Soil Stories, Land Healers, and Dwelling in Damaged Worlds - Available at University of Iceland
When 
Thu, 28/04/2022 - 15:00 to 16:30
Where 

Askja

Room 132

Further information 
Free admission

Theodore Siegmund Teichman, Fellow with the Leifur Eiriksson Foundation,  gives the lecture Soil Stories, Land Healers, and Dwelling in Damaged Worlds: Conversations between restoration and landscape.

Abstract
Iceland has one of the most extreme examples of environmental degradation in the world. Yet, it also has one of the longest histories of ecological (and specifically soil) restoration. It is not possible to get back a lost ecology. Soil loss makes this exceptionally apparent. Yet, it is perhaps advantageous to look to the past to be inspired by remembering other worlds are possible.
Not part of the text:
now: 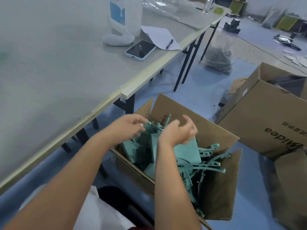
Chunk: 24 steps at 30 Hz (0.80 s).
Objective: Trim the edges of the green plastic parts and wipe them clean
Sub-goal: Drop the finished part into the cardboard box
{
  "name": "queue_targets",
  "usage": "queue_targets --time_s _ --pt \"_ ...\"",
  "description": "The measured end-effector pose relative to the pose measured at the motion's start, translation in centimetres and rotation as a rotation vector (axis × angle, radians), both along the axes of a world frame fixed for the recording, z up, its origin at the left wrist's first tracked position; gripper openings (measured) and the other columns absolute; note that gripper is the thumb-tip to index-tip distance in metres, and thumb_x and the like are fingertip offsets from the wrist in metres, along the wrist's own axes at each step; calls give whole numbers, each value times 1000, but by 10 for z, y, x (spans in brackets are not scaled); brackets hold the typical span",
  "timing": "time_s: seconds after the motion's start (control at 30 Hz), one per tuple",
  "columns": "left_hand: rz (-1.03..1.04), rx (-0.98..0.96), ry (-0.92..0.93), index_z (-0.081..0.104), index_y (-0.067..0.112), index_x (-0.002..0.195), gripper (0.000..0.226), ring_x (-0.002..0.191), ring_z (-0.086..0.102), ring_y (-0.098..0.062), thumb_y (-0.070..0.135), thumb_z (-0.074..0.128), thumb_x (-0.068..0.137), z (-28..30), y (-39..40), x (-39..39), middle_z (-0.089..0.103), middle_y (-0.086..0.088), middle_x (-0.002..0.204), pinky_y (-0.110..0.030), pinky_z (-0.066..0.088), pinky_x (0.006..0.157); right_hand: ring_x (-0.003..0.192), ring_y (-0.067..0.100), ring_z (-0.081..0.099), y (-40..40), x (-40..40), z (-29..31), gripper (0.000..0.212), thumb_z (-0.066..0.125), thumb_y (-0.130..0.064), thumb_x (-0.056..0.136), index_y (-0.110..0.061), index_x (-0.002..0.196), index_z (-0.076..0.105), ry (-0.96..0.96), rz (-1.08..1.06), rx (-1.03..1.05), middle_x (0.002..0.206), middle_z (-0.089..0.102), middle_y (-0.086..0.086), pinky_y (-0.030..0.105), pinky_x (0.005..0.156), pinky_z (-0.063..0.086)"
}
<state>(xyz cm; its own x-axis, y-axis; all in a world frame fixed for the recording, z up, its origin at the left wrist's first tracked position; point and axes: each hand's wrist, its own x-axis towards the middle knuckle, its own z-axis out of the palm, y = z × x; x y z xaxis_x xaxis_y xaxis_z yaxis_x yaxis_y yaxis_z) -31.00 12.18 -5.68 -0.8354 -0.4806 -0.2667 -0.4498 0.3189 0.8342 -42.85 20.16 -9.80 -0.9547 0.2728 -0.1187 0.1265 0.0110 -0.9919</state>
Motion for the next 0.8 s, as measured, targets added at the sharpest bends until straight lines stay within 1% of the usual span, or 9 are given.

In this way, restoration constitutes a unique cultural endeavor in reifying the past, with present practices, to lay the groundwork for future, novel ecologies. I am studying landscapes of degradation and restoration in Iceland to understand how people frame and relate to the landscape as they are creating new natures. Coming from a perspective of landscape architecture, I am investigating the ways restoration is culturally inscribed by people, place, and practices. How do people cope with living and/or working in/with a restored landscape or degraded landscape? How do ecologists, volunteers, designers, engineers, farmers and
artists each narrate nature? How does place shape these stories? How do these stories shape place? This study focuses largely on participants and places the three major zones of major soil erosion, Rangárvallasýsla, The Highlands, and Þingeyjarsýsla. I have centered my study around site-based interviews with restoration-related practitioners and volunteers coming from different disciplines. From these interviews I have extrapolated the central field study sites–Gunnarsholt, Þórsmörk, Hólasandur, Hekluskógar, Hallormsstaðaskógur, the Pine Stand in Thingvellir, and Biskupstungur. Following farmers, forestry volunteers, and Landgræðslan technicians, I focus on several restoration practices, such as tree planting, greenhouse growing, fence building, fertilizing, and sheep gathering. To investigate the relationship between the practices and places, I have employed a multimedia reading/listening and storytelling approach, working with interviews, site sketching, video, photography, soundscape recording, and animation. The final artifact of this research takes several forms allowing for presentation of a film, book, exhibition, or participatory piece.